2017年07月11日更新 コレラ流行の発生-タンザニア(更新2)

 アフリカにおける感染症の発生状況の週報[第26週(6月24日-30日)]が公表されました。ここでは、今週、情報が更新されたタンザニアでのコレラ流行について取り上げます。

コレラの発生状況

 コレラ疑い患者の急増が、先週、タンザニア本土で確認されました。イリンガ州(Iringa)とルクワ州(Rukwa)で増加が顕著でした。この地域ではこれまで、感染の発生は制御されていました。タンザニア本土で第25週(2017年6月24日まで)に報告された患者160人のうち、126人がイリンガ州、22人がルクワ州(Kalambo地区)、残りがダルエスサラーム(Dar es Salaam)地方の4つの自治体からでした。同時に、第25週に患者52人が届けられ、ザンジバル州ウングジャ島(Unguja)で流行は続いています。2017年6月初めからコレラ菌が、Kalambo地区(5検体のうち5検体が陽性)、イリンガ州(4検体のうち3検体が陽性)、ダルエスサラームの自治体(55検体のうち18検体が陽性)から中央検査施設に送付された検体から分離されました。これらの地域では、現在も流行が続いていることが確認されています。

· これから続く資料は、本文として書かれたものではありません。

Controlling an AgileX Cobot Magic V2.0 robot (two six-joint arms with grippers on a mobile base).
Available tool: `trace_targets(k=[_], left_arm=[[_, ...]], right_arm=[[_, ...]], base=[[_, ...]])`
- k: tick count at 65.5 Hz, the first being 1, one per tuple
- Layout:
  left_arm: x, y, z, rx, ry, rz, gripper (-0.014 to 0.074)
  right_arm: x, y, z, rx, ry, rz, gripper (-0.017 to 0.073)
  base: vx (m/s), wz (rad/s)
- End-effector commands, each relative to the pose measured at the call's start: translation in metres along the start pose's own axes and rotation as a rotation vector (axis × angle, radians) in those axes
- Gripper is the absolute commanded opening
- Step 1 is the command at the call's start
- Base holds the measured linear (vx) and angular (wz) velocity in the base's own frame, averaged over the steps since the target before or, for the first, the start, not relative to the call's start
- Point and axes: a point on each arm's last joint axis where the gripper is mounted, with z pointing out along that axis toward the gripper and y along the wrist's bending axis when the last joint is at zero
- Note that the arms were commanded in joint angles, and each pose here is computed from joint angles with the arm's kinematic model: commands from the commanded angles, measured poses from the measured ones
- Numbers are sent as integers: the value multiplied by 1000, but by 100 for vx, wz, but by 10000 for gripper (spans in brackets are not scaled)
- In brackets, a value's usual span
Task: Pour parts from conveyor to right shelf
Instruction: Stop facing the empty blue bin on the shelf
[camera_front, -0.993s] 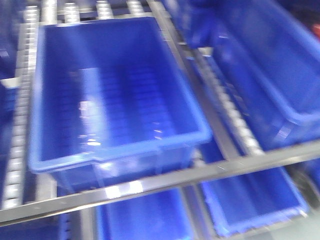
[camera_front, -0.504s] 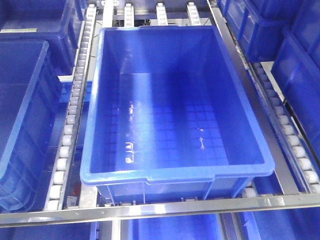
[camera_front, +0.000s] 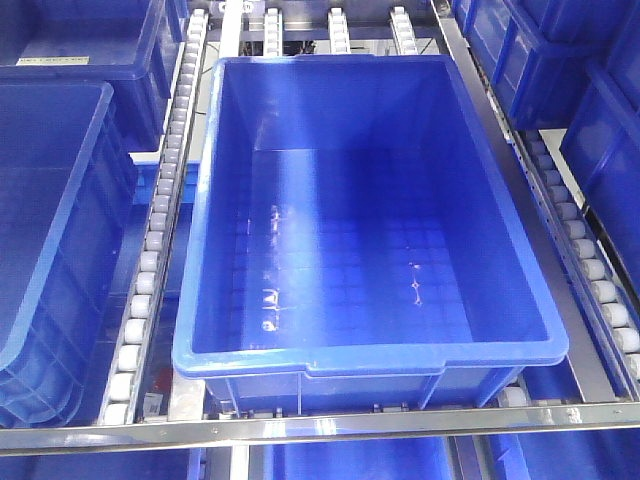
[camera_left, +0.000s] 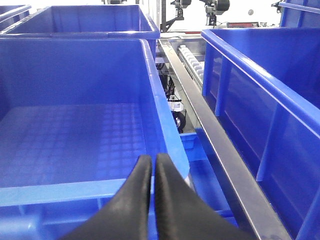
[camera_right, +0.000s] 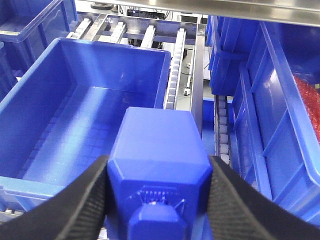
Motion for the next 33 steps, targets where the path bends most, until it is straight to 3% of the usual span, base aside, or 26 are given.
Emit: trace_targets(k=[1,33], left_arm=[[-15,-1,0,10,-84,-15,-6],[-15,-1,0,10,-84,-15,-6]], right_arm=[[-12,-2,0,12,-84,-2,-5],[-13,-1,3,9,-78,-1,-5]], base=[[0,0],[0,0]])
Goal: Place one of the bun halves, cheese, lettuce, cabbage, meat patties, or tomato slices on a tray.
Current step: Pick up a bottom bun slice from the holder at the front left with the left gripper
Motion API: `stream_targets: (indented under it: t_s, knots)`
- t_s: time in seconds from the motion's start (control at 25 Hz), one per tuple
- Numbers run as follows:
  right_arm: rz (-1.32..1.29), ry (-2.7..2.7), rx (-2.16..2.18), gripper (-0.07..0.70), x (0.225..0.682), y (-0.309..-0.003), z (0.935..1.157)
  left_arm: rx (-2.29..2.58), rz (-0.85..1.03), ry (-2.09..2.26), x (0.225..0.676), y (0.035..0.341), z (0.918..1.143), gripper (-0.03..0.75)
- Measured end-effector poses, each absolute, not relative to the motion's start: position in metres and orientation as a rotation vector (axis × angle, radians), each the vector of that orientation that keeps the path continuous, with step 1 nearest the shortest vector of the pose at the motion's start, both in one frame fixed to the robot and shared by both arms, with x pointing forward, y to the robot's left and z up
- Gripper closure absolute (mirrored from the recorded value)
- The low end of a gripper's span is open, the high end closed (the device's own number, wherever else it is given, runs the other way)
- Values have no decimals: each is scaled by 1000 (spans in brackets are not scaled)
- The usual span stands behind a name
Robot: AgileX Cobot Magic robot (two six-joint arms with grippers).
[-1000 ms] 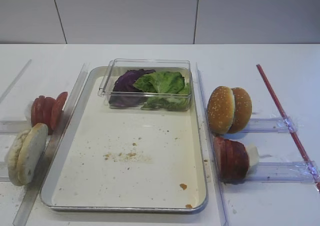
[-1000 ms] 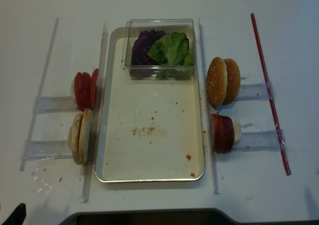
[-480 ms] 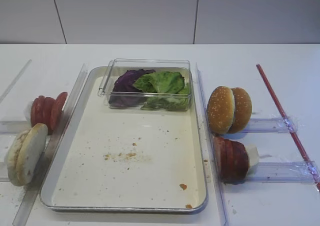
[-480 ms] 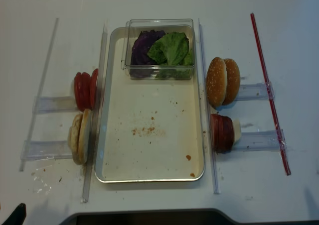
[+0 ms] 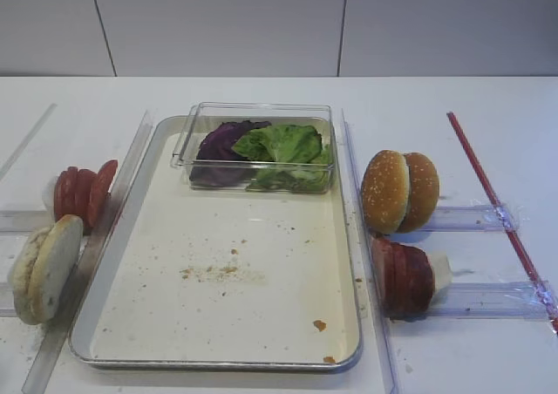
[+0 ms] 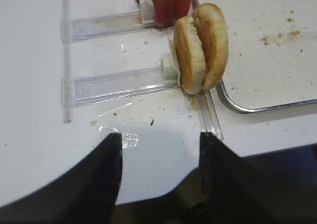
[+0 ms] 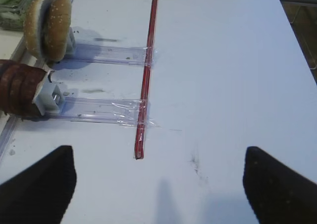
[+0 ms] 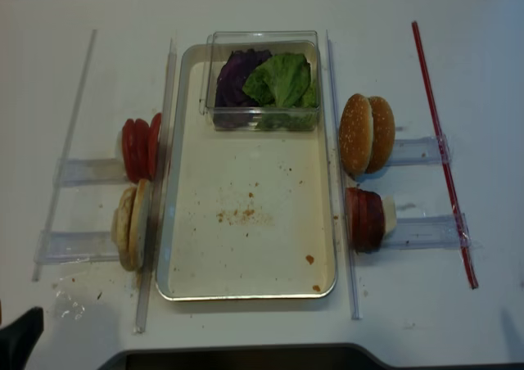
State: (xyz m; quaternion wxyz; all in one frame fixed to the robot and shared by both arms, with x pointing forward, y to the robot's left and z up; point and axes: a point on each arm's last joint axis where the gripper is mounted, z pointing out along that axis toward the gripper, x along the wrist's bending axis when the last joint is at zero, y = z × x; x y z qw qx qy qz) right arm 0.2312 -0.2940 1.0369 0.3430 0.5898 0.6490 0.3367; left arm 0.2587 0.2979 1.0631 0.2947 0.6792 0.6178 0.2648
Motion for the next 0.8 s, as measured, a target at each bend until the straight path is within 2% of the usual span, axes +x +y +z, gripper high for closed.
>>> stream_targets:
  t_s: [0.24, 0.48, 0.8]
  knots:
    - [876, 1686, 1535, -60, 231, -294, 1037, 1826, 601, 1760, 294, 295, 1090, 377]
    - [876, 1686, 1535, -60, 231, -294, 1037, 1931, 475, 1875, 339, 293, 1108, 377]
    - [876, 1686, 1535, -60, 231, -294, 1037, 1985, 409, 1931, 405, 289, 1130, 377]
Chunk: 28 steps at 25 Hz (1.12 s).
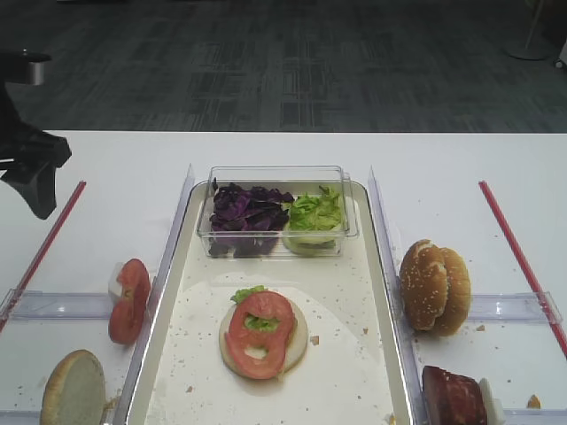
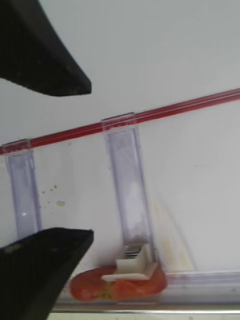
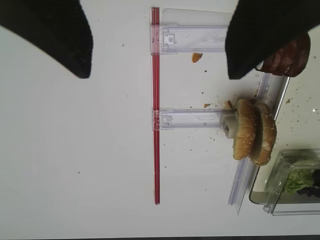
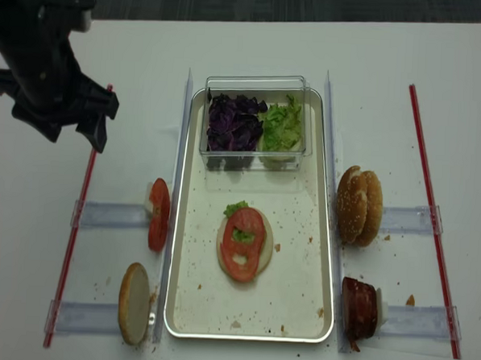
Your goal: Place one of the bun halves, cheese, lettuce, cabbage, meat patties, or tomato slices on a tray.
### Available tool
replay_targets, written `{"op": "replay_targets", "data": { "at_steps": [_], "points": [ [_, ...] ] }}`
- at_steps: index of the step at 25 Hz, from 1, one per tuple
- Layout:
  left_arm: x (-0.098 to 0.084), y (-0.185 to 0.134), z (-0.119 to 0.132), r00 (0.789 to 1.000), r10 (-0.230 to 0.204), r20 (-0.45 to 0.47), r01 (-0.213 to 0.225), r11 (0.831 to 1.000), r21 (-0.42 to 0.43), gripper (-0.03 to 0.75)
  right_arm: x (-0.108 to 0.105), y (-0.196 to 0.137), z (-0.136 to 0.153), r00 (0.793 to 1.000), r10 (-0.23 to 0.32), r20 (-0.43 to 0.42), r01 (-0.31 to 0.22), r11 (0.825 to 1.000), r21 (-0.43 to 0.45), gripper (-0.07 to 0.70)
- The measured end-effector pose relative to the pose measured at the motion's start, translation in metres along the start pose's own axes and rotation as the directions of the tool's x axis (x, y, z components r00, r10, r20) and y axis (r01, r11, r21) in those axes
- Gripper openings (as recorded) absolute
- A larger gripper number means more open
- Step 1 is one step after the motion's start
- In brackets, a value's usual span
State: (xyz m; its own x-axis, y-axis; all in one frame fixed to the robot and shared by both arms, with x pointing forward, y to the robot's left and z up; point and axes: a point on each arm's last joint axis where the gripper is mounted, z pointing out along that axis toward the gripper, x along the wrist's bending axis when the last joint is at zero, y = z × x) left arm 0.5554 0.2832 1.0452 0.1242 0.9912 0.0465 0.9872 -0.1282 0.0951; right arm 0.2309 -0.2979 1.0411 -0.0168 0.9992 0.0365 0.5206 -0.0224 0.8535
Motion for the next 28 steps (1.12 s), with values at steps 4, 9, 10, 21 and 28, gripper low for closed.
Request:
{"op": "replay_targets", "data": {
  "at_steps": [4, 9, 10, 21, 28],
  "points": [
    [-0.001, -0.027, -0.007, 1.000, 0.001, -0.002, -0.001, 1.000, 0.002, 0.504, 0.000, 0.000, 0.000, 1.000, 0.000, 0.000, 0.000, 1.000, 0.000, 0.570],
    [-0.003, -0.067, -0.022, 1.000, -0.014, -0.004, 0.013, 0.999, -0.037, 0.504, 0.000, 0.000, 0.000, 1.000, 0.000, 0.000, 0.000, 1.000, 0.000, 0.570],
    [-0.003, -0.074, -0.025, 1.000, -0.018, -0.004, 0.018, 0.999, -0.046, 0.504, 0.000, 0.000, 0.000, 1.000, 0.000, 0.000, 0.000, 1.000, 0.000, 0.570],
    [-0.010, -0.187, -0.024, 0.999, -0.051, -0.002, 0.050, 0.989, -0.138, 0.504, 0.000, 0.000, 0.000, 1.000, 0.000, 0.000, 0.000, 1.000, 0.000, 0.570],
    [-0.017, -0.246, -0.017, 0.997, -0.068, 0.033, 0.075, 0.939, -0.335, 0.504, 0.000, 0.000, 0.000, 1.000, 0.000, 0.000, 0.000, 1.000, 0.000, 0.570]
  ]
}}
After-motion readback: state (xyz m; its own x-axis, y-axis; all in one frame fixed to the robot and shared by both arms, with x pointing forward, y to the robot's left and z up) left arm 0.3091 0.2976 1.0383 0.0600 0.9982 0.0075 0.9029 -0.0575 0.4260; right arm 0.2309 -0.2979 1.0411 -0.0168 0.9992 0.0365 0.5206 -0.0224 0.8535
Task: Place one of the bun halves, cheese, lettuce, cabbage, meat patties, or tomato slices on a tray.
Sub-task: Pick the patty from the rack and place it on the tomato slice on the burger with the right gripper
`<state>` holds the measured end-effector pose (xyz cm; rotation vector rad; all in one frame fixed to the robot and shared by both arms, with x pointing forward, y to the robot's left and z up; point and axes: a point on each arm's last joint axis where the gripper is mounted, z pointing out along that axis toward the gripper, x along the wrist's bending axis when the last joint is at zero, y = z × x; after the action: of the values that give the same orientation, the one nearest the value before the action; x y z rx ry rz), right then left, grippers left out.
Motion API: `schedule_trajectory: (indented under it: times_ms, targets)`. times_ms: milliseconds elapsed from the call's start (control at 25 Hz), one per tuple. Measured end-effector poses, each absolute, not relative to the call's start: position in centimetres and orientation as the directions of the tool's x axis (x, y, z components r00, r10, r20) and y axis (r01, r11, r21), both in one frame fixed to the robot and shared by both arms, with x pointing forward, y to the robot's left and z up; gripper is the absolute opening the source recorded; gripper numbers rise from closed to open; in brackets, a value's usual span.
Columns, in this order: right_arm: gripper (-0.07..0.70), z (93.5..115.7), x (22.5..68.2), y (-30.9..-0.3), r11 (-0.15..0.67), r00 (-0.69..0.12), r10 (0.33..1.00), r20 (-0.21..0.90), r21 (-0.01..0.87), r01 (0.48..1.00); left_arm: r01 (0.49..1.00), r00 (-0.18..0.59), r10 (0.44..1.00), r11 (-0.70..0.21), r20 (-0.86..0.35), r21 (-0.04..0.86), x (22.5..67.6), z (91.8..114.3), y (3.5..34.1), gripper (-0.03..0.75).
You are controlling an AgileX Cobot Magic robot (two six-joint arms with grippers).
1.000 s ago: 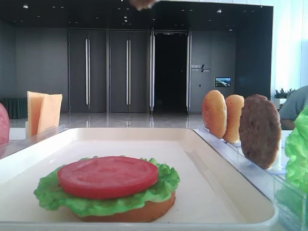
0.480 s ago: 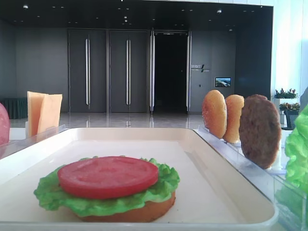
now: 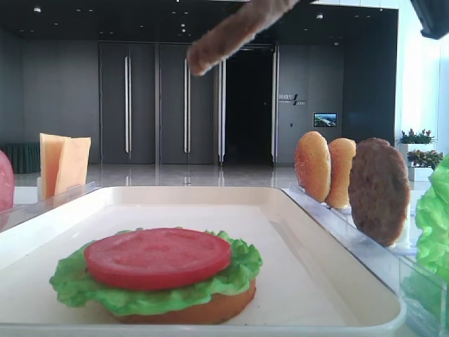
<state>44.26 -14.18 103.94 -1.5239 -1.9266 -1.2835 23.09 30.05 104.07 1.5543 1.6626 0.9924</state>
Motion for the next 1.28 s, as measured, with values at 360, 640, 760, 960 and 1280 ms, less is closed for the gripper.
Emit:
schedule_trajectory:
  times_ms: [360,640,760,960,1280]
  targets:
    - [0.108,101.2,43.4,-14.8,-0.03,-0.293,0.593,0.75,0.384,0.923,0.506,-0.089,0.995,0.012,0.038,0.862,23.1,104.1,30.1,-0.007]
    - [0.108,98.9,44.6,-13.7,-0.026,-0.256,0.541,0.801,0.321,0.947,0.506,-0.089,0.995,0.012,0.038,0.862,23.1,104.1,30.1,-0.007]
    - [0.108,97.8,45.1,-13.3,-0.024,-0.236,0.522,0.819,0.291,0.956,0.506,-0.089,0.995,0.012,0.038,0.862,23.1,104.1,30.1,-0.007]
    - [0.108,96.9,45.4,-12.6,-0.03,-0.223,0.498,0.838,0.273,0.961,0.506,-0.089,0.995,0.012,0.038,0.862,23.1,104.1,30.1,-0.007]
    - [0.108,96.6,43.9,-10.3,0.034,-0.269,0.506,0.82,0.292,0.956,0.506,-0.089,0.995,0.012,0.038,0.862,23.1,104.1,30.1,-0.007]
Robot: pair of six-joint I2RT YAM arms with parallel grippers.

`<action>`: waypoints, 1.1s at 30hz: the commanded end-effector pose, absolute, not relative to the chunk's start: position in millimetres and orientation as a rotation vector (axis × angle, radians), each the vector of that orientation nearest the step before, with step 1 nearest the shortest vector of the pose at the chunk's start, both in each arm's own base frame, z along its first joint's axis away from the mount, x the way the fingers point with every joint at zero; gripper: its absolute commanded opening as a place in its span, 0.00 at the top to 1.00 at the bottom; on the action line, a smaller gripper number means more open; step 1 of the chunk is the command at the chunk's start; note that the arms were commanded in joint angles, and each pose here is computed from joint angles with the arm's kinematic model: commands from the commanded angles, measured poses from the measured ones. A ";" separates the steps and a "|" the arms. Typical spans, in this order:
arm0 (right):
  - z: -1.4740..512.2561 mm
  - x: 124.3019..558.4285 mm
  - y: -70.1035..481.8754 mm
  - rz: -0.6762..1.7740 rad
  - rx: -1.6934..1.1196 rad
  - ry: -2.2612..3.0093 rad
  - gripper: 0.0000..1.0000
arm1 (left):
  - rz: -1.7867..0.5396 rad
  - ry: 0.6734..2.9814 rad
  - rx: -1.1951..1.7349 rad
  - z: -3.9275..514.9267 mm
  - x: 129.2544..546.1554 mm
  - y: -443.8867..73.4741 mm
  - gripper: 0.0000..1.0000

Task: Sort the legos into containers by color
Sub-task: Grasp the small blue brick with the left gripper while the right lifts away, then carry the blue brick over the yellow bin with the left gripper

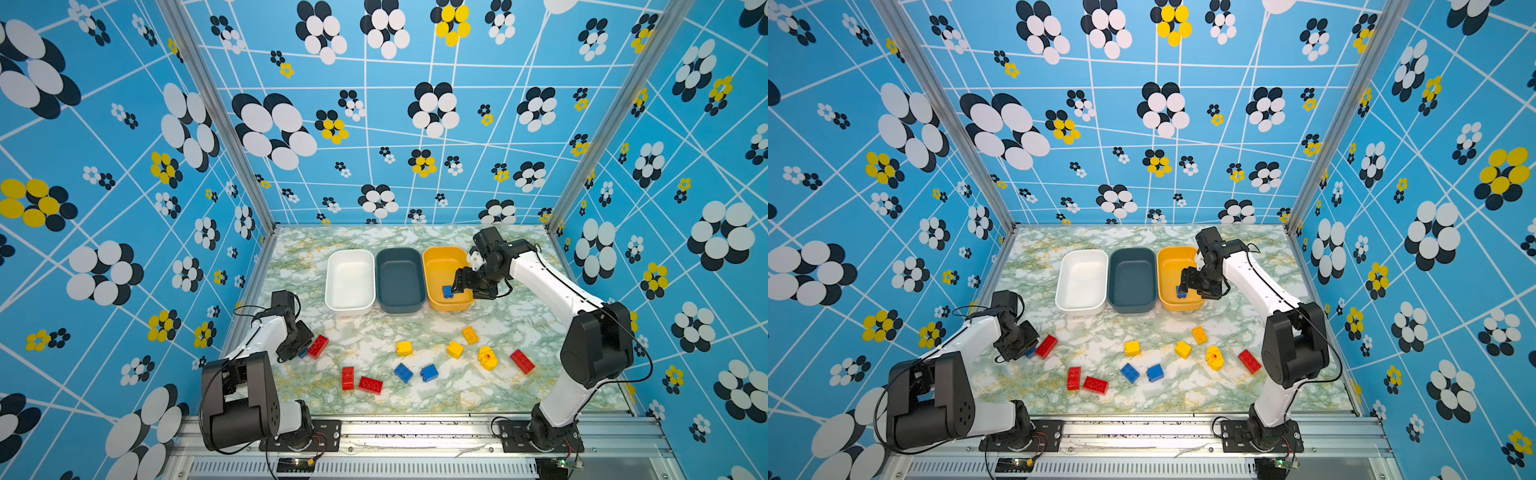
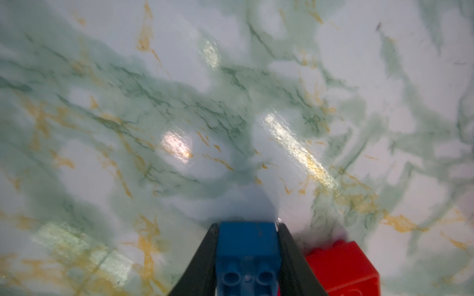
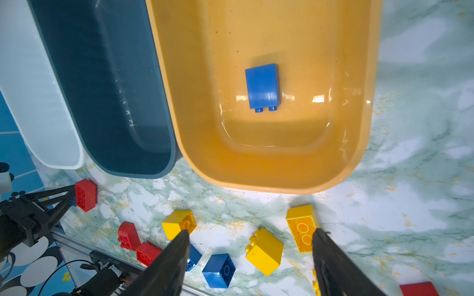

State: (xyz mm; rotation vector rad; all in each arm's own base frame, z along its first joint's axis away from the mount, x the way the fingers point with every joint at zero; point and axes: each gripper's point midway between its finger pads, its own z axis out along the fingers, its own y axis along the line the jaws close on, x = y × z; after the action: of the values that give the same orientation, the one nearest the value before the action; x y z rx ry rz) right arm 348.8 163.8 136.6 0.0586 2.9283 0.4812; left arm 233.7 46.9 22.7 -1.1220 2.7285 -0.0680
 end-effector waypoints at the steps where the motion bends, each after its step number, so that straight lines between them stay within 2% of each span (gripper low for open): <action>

 全体で、2015年8月の流行発生以降、死亡者446人(致死率1.5%)を含む患者30,121人が報告されています。(内訳は)タンザニア本土では死亡者393人を含む患者25,478人、ザンジバル(Zanzibar)では死亡者73人を含む患者4,643人でした。

公衆衛生上の取り組み

・WHOと援助団体からの支援により、保健省および国家コレラ対策会議が、感染の発生しているすべての地域における対策の調整を続けています。多くの関心が、イリンガ州とルクワ州のコレラ患者の増加とザンジバルおよびダルエスサラーム地方で続く流行に向けられました。
・感染の発生している地域への調査活動、検査施設での調査および(衛生習慣の)行動変容への情報伝達の強化と新たな感染の原因を探るために、継続的な支援が提供されています。
・塩素処理錠剤の配布、水の配給者から提供される大量の水の塩素処理、そして感染の発生している世帯の追跡調査と浄化など、感染の発生している地域の飲料水、下水道、衛生環境(Water, Sanitation and Hygiene;WASH)を向上させるための取り組みが続けられています。
・健康への推進活動が、地元のラジオ、国営テレビ局、ソーシャル・メディアを通して、地域集会やMadrassas(イスラム教が主催する教育集会)で行われています。
・治療センターは、十分な医薬品物資を確保することで支援されています。経口補水液、塩素処理錠剤、輸液の緊急オーダーにより、これらはイリンガ州とルクワ州に配給される予定です。2箱の下痢症キット、2,500袋の経口補水液と100万個以上の塩素処理錠剤が、(感染)管理と予防を支援するために、ザンジバルに配給されました。

発生状況への認識

 タンザニア本土でコレラの流行は制御されているように見えましたが、イリンガ州とルクワ州でのコレラの急増は、感染に弱い地域でコレラが広がる恐ろしさを強調しています。同時に、ザンジバルでも流行は続いていますが、2016年初めと比較すると、週毎に観察される患者は少なく、(感染は)制御下にあるようです。保健当局および支援団体は、現在、新しく感染の発生している地域で(感染の)制御と予防活動の実施に取り組まなければなりません。一方で、さらなる再燃を防止するために(感染の)発生している地域には公衆衛生上の介入を維持しなければなりません。

出典

AFRO/WHO. Outbreaks and emergencies updates, Programmes. 30 June 2017
Weekly Bulletin on outbreaks and other emergencies. P.6. Week 26: 24 - 30 June 2017.